Initiating further deterioration of the Savior Complex.

It was while doing this job that I experienced my first burnout. To be fair it wasn’t just my job that had burned me out though, it was everything in my life at that time which included a severe mental health crisis of a sibling and living with a narcissist. All beached jellyfish that I was desperately trying to get back into the ocean at all cost. What I didn’t know it was costing was myself.

Fast forward to this time last year when I hit burnout again. This time was a little different. Different life stressors in similar but different domains. Namely the highly traumatized system I work in, the crisis of my daughter’s father ,and raising a one year old as a single parent. I felt like I had NO time or space for myself to tend to my own needs and to address the build up of crap internally that was desperately needing to be felt, processed, and released. 
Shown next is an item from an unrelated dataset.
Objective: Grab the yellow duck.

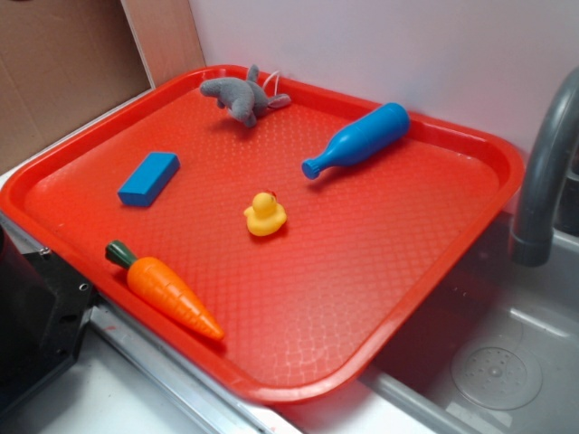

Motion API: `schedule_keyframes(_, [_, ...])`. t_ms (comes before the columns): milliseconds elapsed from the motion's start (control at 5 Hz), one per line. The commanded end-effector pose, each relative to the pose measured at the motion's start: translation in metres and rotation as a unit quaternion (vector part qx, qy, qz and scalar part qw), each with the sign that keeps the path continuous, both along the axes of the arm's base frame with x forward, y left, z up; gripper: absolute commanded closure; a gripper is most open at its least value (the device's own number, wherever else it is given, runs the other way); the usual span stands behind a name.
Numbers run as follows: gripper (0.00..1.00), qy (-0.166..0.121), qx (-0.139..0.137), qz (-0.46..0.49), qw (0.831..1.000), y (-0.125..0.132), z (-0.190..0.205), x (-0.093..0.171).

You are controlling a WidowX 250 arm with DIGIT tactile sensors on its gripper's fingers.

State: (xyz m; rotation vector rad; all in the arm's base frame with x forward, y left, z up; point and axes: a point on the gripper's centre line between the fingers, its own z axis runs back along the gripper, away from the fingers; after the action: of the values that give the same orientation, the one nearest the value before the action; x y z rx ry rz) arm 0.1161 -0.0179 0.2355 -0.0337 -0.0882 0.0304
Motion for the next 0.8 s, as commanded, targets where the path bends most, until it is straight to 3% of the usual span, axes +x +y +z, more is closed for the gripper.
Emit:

While I had made so much progress from who I was at the end of my first burnout, unbeknownst to me there were still residues of belief systems and complexes that were inhibiting me from walking away from the jellyfish.
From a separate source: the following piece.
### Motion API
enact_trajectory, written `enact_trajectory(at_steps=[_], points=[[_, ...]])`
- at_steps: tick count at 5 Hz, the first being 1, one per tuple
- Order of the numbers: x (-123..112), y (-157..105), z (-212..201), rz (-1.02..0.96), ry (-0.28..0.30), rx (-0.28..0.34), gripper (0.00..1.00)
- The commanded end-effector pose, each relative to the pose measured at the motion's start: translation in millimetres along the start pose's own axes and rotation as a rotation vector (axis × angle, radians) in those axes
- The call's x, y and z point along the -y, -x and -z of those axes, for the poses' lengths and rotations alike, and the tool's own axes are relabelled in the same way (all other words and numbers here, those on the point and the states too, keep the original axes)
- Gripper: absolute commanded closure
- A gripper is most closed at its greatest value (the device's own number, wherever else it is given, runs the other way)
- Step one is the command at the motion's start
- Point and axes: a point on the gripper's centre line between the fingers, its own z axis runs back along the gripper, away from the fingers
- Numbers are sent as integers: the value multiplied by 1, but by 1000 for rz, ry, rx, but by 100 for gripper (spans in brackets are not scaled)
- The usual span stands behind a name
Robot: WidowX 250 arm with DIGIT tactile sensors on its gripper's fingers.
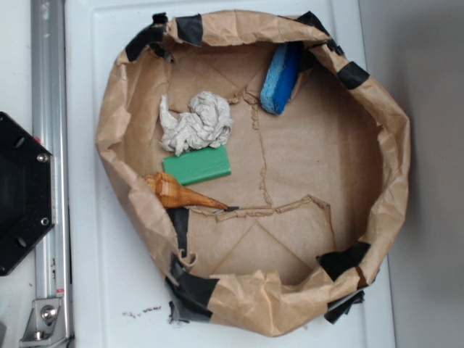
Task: Grab the blue sponge.
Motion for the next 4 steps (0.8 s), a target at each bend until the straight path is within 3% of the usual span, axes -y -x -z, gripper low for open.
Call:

I remember very clearly sitting in a meeting one day and a colleague of mine basically calling me out on this. He was worried about me and wanted me to see that I could not carry it all and that I needed to stop. My response was to tell him the story that I shared above. I explained to him that I understood I couldn’t save them all nor was that my mission but rather it felt like a betrayal to myself and my purpose on this earth if I didn’t give it my best effort. I had been directly involved in the return of many jellyfish to the ocean at this point in my life. For most of them it had meant the world.

Enter the Death of my Savior Complex.

A few short months after this conversation, I aggressively came to the realization that if I kept sacrificing myself for the sake of the greater good (my client’s, my child, my baby daddy) that I would wither up and die right alongside those stranded jellyfish. And if that happened all those other jellyfish, who could have been helped by my tools, would also wither and die.

I cannot save them all. I will not save them all. 

This was a moment of devastation. Not for the strangers that still lie far off in the distance, way down the beach but for MY jellyfish that lie directly at my feet.

This was a moment of defeat. That no matter how deep my compassion and concern goes for all the hurt and struggling people in the world, many of them will not make it back to the ocean.

I am sitting in this moment in a new and deeply needed realization. An additional perspective and truth to the jellyfish story. One that I was only able to come to by allowing these belief systems to die and giving myself the same compassion, love, and self-care that I give my child and my clients. 

It is this…

It is Okay if the jellyfish dies. For they have always and will always be in the Creator’s hands.